Maxine Hall was born on April 5, 1930, in Harlan, Ky., and she grew up in the years when the mining town known as “bloody Harlan” was roiled by union wars, as the miners fought to organize and the mine owners brutally fought back. Her father, Millard, a lawyer who had represented the miners, was nearly killed on more than one occasion and wore a bulletproof vest to work. Her mother, Sylvia (Cornett) Hall, who worked as her husband’s assistant, kept a gun in the house.

After the death of her father — from natural causes — Maxine dropped out of the University of Kentucky and returned home to live, taking a job at the local paper. But when she learned that the paper’s owner, a local power broker and thug, had marked her family for violence, the family — her mother, Maxine and two younger brothers — left town in the middle of the night. They settled in Knoxville, and Maxine was hired as a police reporter at The Knoxville News-Sentinel.

Her editor later told her: “I hired you to look at. It never occurred to me or to anyone else that you had a brain in your head.” But she was very good at her job.

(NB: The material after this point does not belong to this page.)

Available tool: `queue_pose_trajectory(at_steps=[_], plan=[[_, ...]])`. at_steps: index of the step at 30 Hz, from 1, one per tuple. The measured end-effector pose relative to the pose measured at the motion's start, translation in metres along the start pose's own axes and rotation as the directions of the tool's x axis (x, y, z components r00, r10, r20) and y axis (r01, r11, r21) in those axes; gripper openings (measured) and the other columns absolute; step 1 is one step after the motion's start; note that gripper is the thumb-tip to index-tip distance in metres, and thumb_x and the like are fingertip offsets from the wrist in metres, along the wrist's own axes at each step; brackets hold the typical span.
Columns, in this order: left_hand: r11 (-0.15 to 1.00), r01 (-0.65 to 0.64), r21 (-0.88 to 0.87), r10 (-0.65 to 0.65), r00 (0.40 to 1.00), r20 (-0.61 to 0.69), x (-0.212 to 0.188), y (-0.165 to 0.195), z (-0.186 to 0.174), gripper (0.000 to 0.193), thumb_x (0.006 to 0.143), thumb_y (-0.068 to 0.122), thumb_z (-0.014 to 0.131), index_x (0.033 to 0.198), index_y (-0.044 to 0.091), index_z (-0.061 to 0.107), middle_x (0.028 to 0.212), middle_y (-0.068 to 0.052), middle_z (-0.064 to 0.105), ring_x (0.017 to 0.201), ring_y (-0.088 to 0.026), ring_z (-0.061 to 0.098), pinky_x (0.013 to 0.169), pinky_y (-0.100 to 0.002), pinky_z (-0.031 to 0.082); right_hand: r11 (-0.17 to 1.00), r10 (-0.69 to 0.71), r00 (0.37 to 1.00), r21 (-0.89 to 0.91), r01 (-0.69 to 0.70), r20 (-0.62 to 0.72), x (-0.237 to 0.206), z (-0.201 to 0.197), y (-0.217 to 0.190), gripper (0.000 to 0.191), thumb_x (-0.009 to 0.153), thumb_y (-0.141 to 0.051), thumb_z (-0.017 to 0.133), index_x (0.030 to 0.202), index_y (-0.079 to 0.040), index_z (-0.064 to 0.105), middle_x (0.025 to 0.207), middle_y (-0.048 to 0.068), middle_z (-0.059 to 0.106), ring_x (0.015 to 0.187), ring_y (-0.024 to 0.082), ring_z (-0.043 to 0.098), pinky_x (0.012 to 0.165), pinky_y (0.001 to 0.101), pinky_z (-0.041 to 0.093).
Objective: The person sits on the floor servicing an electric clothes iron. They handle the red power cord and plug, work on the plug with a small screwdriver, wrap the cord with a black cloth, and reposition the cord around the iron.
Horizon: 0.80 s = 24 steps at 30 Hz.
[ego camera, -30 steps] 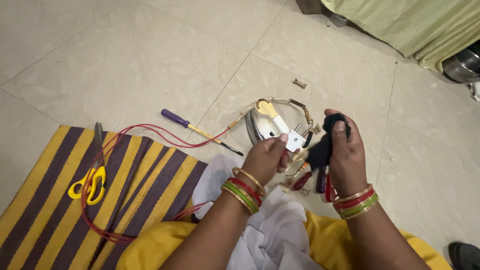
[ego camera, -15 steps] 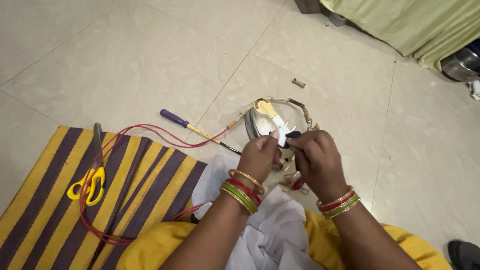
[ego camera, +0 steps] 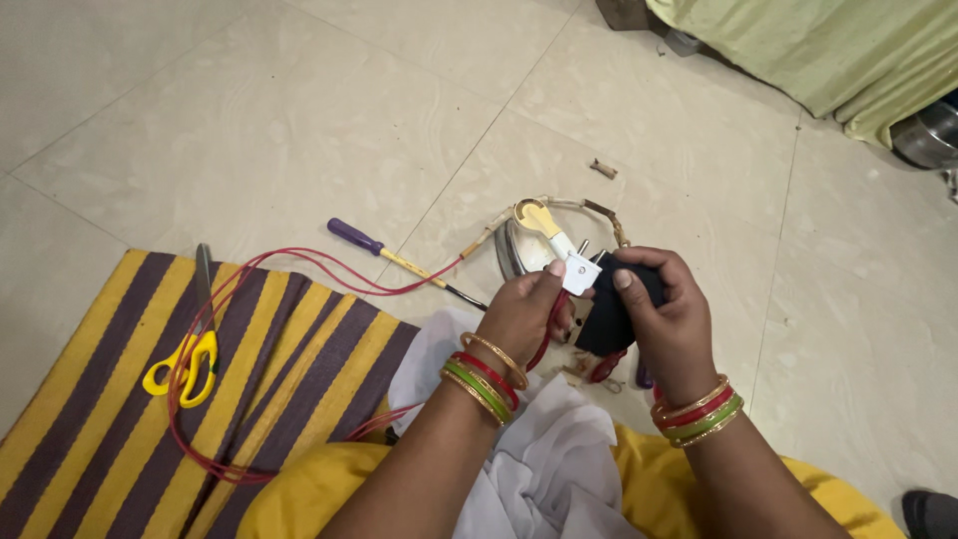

She once fished a billfold out of a dead man’s blood-soaked pocket so she could identify him and make her deadline, rather than waiting for the police to do it. When a woman was found dead in a lake, Ms. Cheshire solved the mystery behind her demise, and Newsweek ran an article about her detective work, with a photo showing her typing barefoot at her desk, as was her habit.

At The News-Sentinel, she also met Herbert Cheshire, then the United Press bureau chief, though she was cursing at the time of their introduction, furious because the paper refused to run photos she had taken of votes being bought. Nonetheless, they married a few months later, and when Mr. Cheshire was transferred to Washington, she followed him.